Faiza Patel, co-director of the Brennan Center’s Liberty & National Security Program, points to a larger concern. Counter-messaging of any kind is inherently limited, she says, because it doesn’t address the legitimate grievances that underlie so much extremism.
“You can say the political violence at the Capitol was the result of the ‘big lie,’ and there’s definitely a huge amount of that,” she says. “But there are actual political and economic grievances that lead people to Trump.”
That argument gets no quarrel from Braddock. Counter-messaging strategies, however well calibrated, will not suppress violent extremism by themselves, he says.
He also allows that a preventive strategy like inoculation can only do so much to tame a right-wing militancy that’s already gripped a small but substantial share of the American population. An effective approach to de-radicalization is important, too.
One might imagine that inoculation theory would have little to say about rehabilitating extremists. Until recently, it’s been about preventing problems, not curing them. That’s what “inoculation” means.
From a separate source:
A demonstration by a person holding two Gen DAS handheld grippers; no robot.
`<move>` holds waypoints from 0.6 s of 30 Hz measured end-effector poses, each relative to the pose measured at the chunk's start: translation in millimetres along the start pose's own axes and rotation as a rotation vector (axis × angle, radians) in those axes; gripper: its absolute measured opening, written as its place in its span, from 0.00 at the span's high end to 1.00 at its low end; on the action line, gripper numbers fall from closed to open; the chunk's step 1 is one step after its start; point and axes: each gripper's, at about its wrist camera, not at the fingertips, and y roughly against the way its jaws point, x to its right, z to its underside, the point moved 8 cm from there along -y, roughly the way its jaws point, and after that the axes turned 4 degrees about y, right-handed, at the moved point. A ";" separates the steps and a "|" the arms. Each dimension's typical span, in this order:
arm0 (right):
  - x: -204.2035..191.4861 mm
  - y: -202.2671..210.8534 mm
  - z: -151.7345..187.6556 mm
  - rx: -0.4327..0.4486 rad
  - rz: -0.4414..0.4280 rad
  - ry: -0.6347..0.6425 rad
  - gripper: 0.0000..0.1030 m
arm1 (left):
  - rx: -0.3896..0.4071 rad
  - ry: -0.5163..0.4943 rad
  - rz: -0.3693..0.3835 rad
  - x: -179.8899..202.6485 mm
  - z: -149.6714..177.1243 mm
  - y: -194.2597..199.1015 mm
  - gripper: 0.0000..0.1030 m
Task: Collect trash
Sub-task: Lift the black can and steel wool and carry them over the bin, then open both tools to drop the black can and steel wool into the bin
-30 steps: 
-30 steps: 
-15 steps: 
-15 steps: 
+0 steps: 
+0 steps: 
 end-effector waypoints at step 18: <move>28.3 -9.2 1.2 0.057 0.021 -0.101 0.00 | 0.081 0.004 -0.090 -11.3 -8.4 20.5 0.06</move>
But an emerging approach with a curious name, “therapeutic inoculation,” has shown promise in a number of other fields — shifting the attitudes of those skeptical of climate science, for instance. And Braddock is intrigued by its potential in the realm of countering violent extremism.
He says he’s not sure exactly what a therapeutic message would look like in practice but “it’s important to communicate to your target that they’ve been tricked, that they’ve been had.”
Braddock wants to round out the idea and apply the sort of rigor he’s insisted upon with standard inoculation. And if he can show it works, “that’s a game changer,” he says.
It will mean that inoculation not only can prevent people from going down the rabbit hole but “can drag them out of the rabbit hole altogether.”